2.1) Il motivo è, nella sua prima parte manifestamente infondato, atteso che, come espressamente rilevato dalla corte del merito, il credito risarcitorio, ancorchè divenuto liquido ed esigibile solo a seguito della pronuncia di condanna di D.M., trovava fondamento in fatti costitutivi anteriori al compimento dell’atto revocato.

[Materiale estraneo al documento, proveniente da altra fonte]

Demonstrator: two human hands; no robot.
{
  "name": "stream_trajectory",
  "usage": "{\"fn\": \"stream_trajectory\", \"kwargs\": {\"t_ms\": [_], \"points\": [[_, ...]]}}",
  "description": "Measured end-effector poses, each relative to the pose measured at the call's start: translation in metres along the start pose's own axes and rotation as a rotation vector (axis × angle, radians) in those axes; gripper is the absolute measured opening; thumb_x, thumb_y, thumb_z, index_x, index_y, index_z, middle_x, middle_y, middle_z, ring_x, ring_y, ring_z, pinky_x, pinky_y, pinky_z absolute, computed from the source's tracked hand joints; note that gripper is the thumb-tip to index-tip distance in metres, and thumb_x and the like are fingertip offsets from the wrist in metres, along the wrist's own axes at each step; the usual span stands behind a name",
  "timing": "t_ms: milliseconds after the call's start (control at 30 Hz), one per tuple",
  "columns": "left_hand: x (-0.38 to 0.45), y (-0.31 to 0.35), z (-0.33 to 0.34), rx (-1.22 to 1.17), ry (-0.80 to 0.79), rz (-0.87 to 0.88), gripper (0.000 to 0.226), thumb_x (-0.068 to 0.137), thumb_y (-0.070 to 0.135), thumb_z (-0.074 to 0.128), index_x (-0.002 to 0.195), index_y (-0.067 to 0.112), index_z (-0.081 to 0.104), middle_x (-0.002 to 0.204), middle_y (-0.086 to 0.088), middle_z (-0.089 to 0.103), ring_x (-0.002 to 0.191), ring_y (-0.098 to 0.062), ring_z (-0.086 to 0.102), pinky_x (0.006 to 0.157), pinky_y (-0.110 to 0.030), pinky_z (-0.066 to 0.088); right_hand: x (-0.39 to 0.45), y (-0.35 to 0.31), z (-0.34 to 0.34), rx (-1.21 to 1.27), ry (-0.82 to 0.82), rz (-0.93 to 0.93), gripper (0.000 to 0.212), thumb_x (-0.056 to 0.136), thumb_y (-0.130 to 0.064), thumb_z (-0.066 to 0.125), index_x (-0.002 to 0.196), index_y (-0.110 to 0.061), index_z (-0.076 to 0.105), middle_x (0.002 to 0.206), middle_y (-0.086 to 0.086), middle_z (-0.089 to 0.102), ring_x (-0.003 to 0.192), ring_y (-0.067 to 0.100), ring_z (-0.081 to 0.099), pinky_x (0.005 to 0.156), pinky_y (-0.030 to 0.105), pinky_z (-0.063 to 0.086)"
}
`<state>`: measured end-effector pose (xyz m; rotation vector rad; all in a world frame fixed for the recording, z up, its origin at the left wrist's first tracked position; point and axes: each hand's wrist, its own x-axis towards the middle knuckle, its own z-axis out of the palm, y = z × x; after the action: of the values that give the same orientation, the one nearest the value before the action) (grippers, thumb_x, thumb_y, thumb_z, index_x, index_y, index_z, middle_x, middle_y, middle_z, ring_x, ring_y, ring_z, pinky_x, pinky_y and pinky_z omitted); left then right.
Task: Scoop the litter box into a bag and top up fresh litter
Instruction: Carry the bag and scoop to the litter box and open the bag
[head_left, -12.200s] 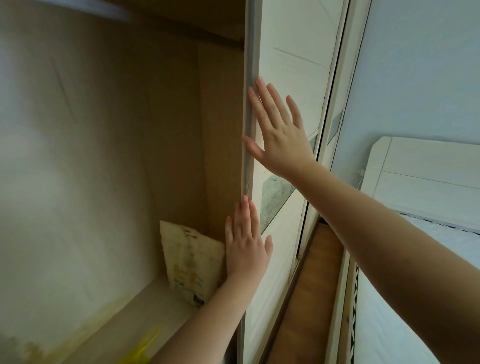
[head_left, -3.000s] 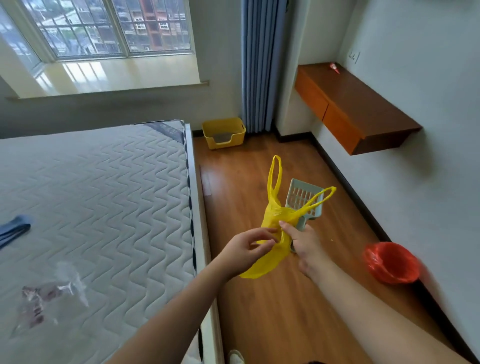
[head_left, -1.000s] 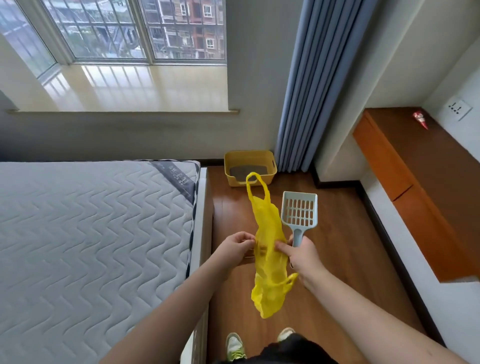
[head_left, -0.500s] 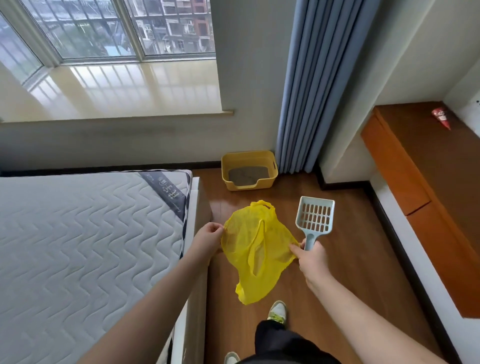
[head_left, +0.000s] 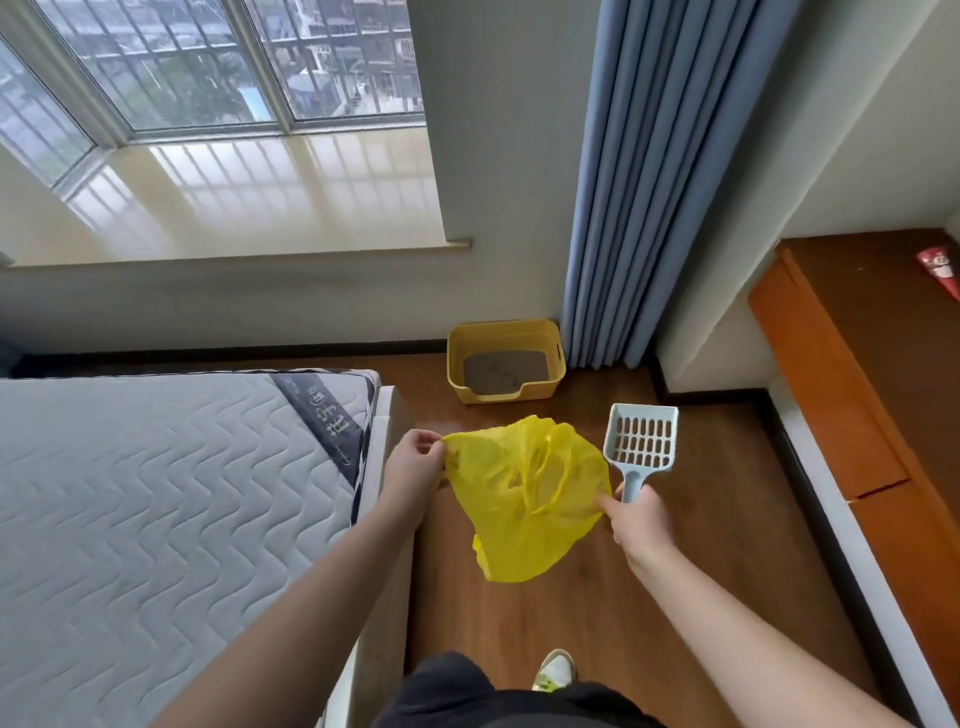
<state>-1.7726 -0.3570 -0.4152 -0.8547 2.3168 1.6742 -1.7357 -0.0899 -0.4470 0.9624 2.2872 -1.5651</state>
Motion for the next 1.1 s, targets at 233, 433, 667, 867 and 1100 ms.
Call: {"fn": "stream_trajectory", "kwargs": {"t_ms": [233, 433, 667, 867, 1100], "points": [[0.052, 0.018, 0.008, 0.15, -0.14, 0.161, 0.004, 0.093, 0.021, 0.06, 0.092, 0.024, 0.062, 0.092, -0.001, 0.072, 0.082, -0.016, 0.069, 0.072, -0.032, 0.06, 0.033, -0.045, 0.046, -0.056, -0.068, -0.125, 0.036, 0.076, -0.028, 0.08, 0.094, -0.009, 0.056, 0.087, 0.003, 0.059, 0.081, 0.021, 0.058, 0.066, 0.032, 0.046], [0.123, 0.043, -0.01, 0.463, -0.136, 0.362, 0.011, 0.096, 0.018, 0.057, 0.095, 0.028, 0.06, 0.092, 0.007, 0.066, 0.08, -0.01, 0.06, 0.065, -0.021, 0.047, 0.062, -0.106, 0.073, -0.12, 0.137, -0.265, 0.044, 0.073, -0.04, 0.081, 0.086, -0.013, 0.049, 0.079, 0.002, 0.053, 0.069, 0.016, 0.051, 0.053, 0.024, 0.034], [0.181, 0.084, -0.029, 0.756, -0.188, 0.608, 0.017, 0.091, 0.011, 0.049, 0.099, 0.025, 0.05, 0.081, -0.001, 0.062, 0.07, -0.025, 0.056, 0.057, -0.033, 0.045, 0.066, -0.195, 0.112, -0.105, 0.119, -0.538, 0.044, 0.068, -0.04, 0.083, 0.084, -0.024, 0.045, 0.073, -0.009, 0.048, 0.065, 0.001, 0.047, 0.057, 0.01, 0.036], [0.209, 0.099, -0.025, 0.858, -0.455, 0.888, 0.025, 0.087, 0.0, 0.053, 0.09, 0.019, 0.07, 0.103, 0.001, 0.065, 0.086, -0.025, 0.063, 0.067, -0.029, 0.044, 0.094, -0.225, 0.156, -0.443, -0.091, -0.447, 0.042, 0.069, -0.031, 0.084, 0.086, -0.02, 0.047, 0.083, -0.005, 0.053, 0.076, 0.014, 0.05, 0.063, 0.023, 0.03], [0.225, 0.106, -0.015, 0.858, -0.552, 0.977, 0.037, 0.085, -0.007, 0.052, 0.107, 0.015, 0.073, 0.122, 0.0, 0.065, 0.105, -0.023, 0.063, 0.089, -0.032, 0.048, 0.126, -0.221, 0.166, -0.641, -0.167, -0.396, 0.048, 0.065, -0.038, 0.084, 0.086, -0.016, 0.047, 0.09, -0.001, 0.052, 0.092, 0.022, 0.055, 0.073, 0.03, 0.038]]}}
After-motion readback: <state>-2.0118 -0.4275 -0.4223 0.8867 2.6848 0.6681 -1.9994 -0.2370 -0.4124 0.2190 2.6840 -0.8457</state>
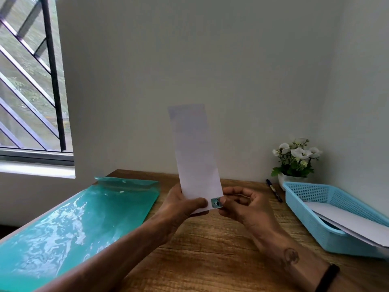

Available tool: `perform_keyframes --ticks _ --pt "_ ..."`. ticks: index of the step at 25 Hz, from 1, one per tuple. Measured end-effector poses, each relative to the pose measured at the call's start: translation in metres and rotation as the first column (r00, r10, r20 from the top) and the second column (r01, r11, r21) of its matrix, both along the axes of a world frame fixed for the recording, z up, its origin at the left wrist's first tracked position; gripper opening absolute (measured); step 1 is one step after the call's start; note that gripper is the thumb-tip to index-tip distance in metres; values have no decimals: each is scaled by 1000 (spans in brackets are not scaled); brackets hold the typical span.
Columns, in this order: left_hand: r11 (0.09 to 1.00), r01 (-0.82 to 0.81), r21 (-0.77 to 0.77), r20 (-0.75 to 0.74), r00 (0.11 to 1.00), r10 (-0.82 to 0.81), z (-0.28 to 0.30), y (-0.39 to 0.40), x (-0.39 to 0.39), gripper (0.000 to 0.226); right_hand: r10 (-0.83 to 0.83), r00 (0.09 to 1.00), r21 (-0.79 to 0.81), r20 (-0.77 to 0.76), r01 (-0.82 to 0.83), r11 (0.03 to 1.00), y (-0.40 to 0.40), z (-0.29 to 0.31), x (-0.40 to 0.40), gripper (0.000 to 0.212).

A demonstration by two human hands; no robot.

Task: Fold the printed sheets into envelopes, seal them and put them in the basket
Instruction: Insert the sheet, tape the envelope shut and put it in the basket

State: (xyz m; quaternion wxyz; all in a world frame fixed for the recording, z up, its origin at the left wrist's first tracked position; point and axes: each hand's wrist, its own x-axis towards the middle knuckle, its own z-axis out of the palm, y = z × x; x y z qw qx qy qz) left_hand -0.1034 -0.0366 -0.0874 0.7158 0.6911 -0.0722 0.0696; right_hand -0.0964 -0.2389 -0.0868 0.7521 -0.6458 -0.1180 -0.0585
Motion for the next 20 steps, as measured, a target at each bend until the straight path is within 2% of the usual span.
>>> perform_keyframes --ticks 4,7,9,11,13,16,18,20 --pt "983 -79 -168 90 991 95 14 10 5 41 -19 999 -72 40 22 997 -5 0 3 22" --pt "959 -162 -232 110 975 191 20 23 9 25 -41 996 -152 85 53 987 -6 -2 6 19" --pt "946 -189 -264 105 969 223 24 28 8 21 -87 989 -234 124 114 966 -5 0 6 18" --pt "943 -195 -269 112 966 231 26 31 9 22 -144 956 -378 257 237 895 -6 3 4 18" --pt "953 -173 -249 159 963 217 30 30 7 20 -149 878 -504 454 391 770 -7 9 -4 21" --pt "974 -164 -158 217 956 197 46 24 5 16 -108 716 -506 689 583 635 -12 33 -14 22" --pt "969 -245 24 288 930 228 61 20 6 14 -76 580 -449 811 700 555 -17 62 -14 34" --pt "888 -382 256 454 858 239 75 14 7 14 -68 455 -365 888 786 499 -23 96 -14 46"
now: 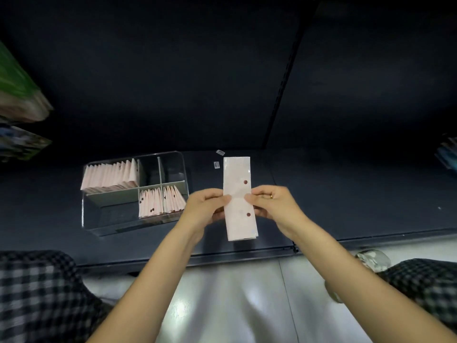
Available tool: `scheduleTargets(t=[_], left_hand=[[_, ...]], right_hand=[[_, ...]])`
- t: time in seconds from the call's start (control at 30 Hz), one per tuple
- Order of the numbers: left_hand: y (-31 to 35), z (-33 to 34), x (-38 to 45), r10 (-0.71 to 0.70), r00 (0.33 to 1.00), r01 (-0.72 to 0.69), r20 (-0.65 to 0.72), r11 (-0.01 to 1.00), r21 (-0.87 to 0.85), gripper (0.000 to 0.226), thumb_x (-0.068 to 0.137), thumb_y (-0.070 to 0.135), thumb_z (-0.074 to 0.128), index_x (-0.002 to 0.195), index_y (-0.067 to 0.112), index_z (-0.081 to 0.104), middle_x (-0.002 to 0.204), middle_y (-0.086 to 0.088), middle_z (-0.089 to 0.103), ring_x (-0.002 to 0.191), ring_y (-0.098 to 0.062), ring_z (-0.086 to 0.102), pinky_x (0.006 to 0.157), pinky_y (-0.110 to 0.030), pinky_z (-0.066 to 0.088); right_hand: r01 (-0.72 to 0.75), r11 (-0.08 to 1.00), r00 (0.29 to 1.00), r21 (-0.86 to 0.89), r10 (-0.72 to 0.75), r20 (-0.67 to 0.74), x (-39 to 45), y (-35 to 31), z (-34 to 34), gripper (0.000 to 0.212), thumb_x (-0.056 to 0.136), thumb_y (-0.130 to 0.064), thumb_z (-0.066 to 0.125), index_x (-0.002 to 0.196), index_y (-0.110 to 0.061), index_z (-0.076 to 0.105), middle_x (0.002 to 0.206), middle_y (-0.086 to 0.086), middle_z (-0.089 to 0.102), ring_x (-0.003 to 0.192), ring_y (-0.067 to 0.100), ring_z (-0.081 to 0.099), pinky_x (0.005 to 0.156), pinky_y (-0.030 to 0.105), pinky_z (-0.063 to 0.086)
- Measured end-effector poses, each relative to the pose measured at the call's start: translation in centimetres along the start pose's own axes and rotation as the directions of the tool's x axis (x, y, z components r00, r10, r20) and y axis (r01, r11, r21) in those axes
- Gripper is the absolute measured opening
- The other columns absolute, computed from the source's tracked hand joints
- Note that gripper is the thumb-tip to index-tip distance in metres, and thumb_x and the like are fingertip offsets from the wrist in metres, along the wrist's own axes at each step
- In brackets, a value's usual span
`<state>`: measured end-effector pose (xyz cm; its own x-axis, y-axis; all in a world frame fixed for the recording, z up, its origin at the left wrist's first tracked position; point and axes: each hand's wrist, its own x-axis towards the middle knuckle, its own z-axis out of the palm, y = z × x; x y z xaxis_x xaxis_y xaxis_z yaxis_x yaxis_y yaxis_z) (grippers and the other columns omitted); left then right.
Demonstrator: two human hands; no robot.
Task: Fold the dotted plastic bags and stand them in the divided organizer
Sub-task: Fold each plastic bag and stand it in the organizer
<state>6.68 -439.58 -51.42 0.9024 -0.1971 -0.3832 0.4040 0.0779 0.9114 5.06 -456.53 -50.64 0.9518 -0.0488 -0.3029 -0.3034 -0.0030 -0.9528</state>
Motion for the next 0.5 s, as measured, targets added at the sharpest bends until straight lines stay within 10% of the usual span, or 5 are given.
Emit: scheduleTargets(t=[0.5], left_hand=[[1.7,-2.3,-1.5,0.114,0.991,-0.11,0.073,0.992,-0.057,0.028,0.087,-0.008,0.049,0.07,0.006,0.067,0.067,-0.003,0.067,0.065,-0.009,0.064,0.062,-0.019,0.052]], right_hand=[[0.291,0.942,0.956,-0.169,-0.278,0.095,-1.1,-1.4,0.6,0.032,0.083,0.005,0.061,0.072,-0.022,0.074,0.079,-0.001,0.072,0.076,0.012,0.067,0.071,0.022,0.056]])
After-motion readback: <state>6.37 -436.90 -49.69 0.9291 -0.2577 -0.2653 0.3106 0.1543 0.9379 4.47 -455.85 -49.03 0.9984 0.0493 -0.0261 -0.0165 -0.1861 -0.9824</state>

Nella sua seconda parte il motivo è invece inammissibile, ai sensi del testo novellato dell’art. 360 c.p.c., comma 1, n. 5, in quanto volto ad ottenere una diversa valutazione degli elementi istruttori già esaminati dal giudice d’appello, che ne ha escluso la rilevanza al fine della prova della inscientia damni della ricorrente osservando come, nel caso, fosse sufficiente la mera consapevolezza in capo alla L. (già convivente di D.M.) del pregiudizio che l’atto avrebbe potuto arrecare alle ragioni dei creditori dell’alienante.

3)11 secondo motivo del ricorso, con il quale, denunciando violazione degli artt. 2697 e 2901 c.c., la ricorrente contesta che il Fallimento abbia fornito prova dell’eventus damni, è manifestamente infondato atteso che, come ripetutamente affermato da questa Corte, a fronte dell’allegazione da parte dell’attore dei fatti che rendono più incerta o difficile la riscossione del credito (nella specie, alienazione da parte di D.M. di tutti i suoi beni immobili) spetta al debitore di provare che il suo patrimonio residuo è tale da soddisfare ampiamente le ragioni della controparte (Cass. nn. 1902/015, 18034/013,7507/07).

Le spese del giudizio seguono la soccombenza e si liquidano in dispositivo.

PQM

La Corte rigetta il ricorso e condanna la ricorrente al pagamento delle spese processuali, che liquida in Euro 7.100, di cui Euro 100 per esborsi, oltre rimborso forfetario e accessori di legge.

Ai sensi del D.P.R. n. 115 del 2002, art. 13, comma 1 quater, introdotto dalla L. 24 dicembre 2012, n. 228, art. 1, comma 17, si dà atto della sussistenza dei presupposti per il versamento da parte della ricorrente di un ulteriore importo a titolo di contributo unificato, pari a quello dovuto per la stessa impugnazione.

Così deciso in Roma, il 10 marzo 2017.